Scientific projects

Grant funding for young scientists under the "Zhas Galym" project for 2024-2026

Project Manager: Kamshat Tusupova, PhD

Project Title:

Development of an intelligent information system for optimal resource allocation for manufacturing enterprises and forecasting their development dynamics.
IRN: AP22684879

Project Description: The project aims to develop an intelligent information system that ensures optimal resource allocation for manufacturing enterprises and forecasts their development dynamics. The research is based on the Cobb-Douglas production function, adapted to external influences and uncertainty, allowing for the construction of an economic and mathematical model reflecting real-world processes. The project plans to develop control algorithms that ensure flexible and efficient resource allocation, as well as integrate machine learning methods to improve forecasting accuracy. The system will include a user interface and a database for storing and processing information. To evaluate its effectiveness, testing on real data and subsequent monitoring of the results of implementation in a production environment are planned.

Results: An economic and mathematical model based on the Cobb-Douglas function was developed, taking into account external factors and uncertainty. Control algorithms were created to ensure optimal resource allocation under changing conditions. Machine learning methods were integrated, improving forecasting accuracy and system efficiency.
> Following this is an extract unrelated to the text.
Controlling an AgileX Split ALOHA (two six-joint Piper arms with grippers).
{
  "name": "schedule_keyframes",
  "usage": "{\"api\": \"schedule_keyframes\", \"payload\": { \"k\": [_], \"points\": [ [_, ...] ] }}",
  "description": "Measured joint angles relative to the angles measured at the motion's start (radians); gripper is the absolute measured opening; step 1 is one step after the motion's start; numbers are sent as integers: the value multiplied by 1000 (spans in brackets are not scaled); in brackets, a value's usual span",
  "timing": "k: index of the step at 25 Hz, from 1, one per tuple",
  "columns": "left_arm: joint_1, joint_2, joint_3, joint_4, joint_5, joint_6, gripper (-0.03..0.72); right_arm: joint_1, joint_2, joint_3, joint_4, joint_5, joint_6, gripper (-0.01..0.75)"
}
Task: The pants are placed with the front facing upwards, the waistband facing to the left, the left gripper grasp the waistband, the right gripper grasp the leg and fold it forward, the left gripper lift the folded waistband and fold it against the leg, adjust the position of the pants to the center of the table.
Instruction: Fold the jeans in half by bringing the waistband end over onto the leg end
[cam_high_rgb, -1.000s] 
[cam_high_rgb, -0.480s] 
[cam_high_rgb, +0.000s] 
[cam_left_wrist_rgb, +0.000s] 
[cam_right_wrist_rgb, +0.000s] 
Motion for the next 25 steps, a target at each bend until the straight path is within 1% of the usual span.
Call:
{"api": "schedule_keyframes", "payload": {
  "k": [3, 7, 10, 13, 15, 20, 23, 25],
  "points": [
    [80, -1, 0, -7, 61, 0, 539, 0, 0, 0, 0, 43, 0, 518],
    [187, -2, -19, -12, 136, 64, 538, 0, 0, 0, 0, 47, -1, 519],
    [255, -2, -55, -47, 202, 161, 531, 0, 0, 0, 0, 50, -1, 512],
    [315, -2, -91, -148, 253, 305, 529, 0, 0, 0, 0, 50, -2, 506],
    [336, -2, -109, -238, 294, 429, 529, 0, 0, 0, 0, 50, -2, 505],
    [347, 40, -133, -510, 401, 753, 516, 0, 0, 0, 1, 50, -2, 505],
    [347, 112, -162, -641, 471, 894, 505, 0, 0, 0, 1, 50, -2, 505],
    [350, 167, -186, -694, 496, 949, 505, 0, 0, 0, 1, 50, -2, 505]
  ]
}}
Funding volume by year for 2024-2026:

Total amount:
25,068,744 tenge
Amount for 2024:
7,764,468 tenge
Amount for 2025:
8,513,893 tenge
Amount for 2026:
8,790,383 tenge

Project Manager: prof., Ualsher Tukeyev

Project Title: Study of Neural Models for the Generation of Speech Transcripts and Meeting Minutes in Turkic Languages.
IRN: AP23487816

Project Description:

The development of interaction between Turkic languages is a pressing issue in light of the active development of cooperation among Turkic states. One important area for developing interaction between Turkic languages is ensuring the efficient processing of meeting minutes held in Turkic languages.
The project aims to develop a neural technology for the automatic generation of speech transcripts and meeting minutes for Turkic languages. The study includes Kazakh, Azerbaijani, Kyrgyz, Turkish, Turkmen, and Uzbek, with special attention paid to their interaction with Kazakh. The development of interaction between Turkic languages is a pressing issue in light of the active development of cooperation among Turkic states. One important area for developing interaction between Turkic languages is ensuring the efficient processing of meeting minutes held in Turkic languages. The main idea is to develop a comprehensive technology based on neural models for the automatic generation of speech transcripts and meeting minutes in Turkic languages. The objects of study are Kazakh, Azerbaijani, Kyrgyz, Turkish, Turkmen, and Uzbek. Particular attention is paid to the following pairs: Azerbaijani–Kazakh, Kyrgyz–Kazakh, Turkish–Kazakh, Turkmen–Kazakh, and Uzbek–Kazakh.

Results:

Expected results of the project: 1) models, methods, and tools for a comprehensive technology for generating speech transcripts and meeting minutes in Turkic languages; 2) models, methods, and tools for machine translation of Turkic language transcripts into Kazakh; 3) datasets for training neural models; 4) models, methods, and tools for generating meeting minutes in Kazakh from transcripts. Project results achieved as of July 2025:
- Speech-to-text transcript recognition tools have been selected for the Kazakh, Azerbaijani, Kyrgyz, Turkish, Turkmen, and Uzbek languages;
- Relational machine translation technologies have been developed for the following language pairs: Turkish-Kazakh, Uzbek-Kazakh, and Kyrgyz-Kazakh;
Five synthetic parallel corpora have been generated using back translation technology: Azeri-Kazakh, Kyrgyz-Kazakh, Turkish-Kazakh, Turkmen-Kazakh, and Uzbek-Kazakh, each containing 1 million parallel sentences (200,000, 300,000, and 500,000);

The total size of the resulting synthetic parallel corpora is 5 million parallel sentences for the Azeri-Kazakh, Kyrgyz-Kazakh, Turkish-Kazakh, Turkmen-Kazakh, and Uzbek-Kazakh pairs. - The 5 million parallel sentences obtained were cleaned using an automated program to remove abbreviation and repetition errors;
- After cleaning and removing duplicates for each language pair, approximately 782,000 corpora remained, totaling approximately 3,910,000 sentences;
The NLLB 1.3B (Google) model was trained on 487,000 synthetic and cleaned corpora for all language pairs;
The base NLLB 1.3B model, the NLLB 1.3B model trained on synthetic and purified corpora (497,000 words). Evaluation was performed using the WER, TER, BLEU, and CHRF metrics. Here are the scores for the three models for the BLEU metric: Azeri-Kazakh: 22.99, 37.28, 47.84; Kyrgyz-Kazakh: 17.72, 29.73, 48.27; Turkmen-Kazakh: 9.18, 22.82, 33.22; Turkish-Kazakh: 18.52, 33.2, 42.10; Uzbek-Kazakh: 19.7, 31.71. The BLEU score of the model on the purified corpus improved by an average of 25 notches compared to the base model.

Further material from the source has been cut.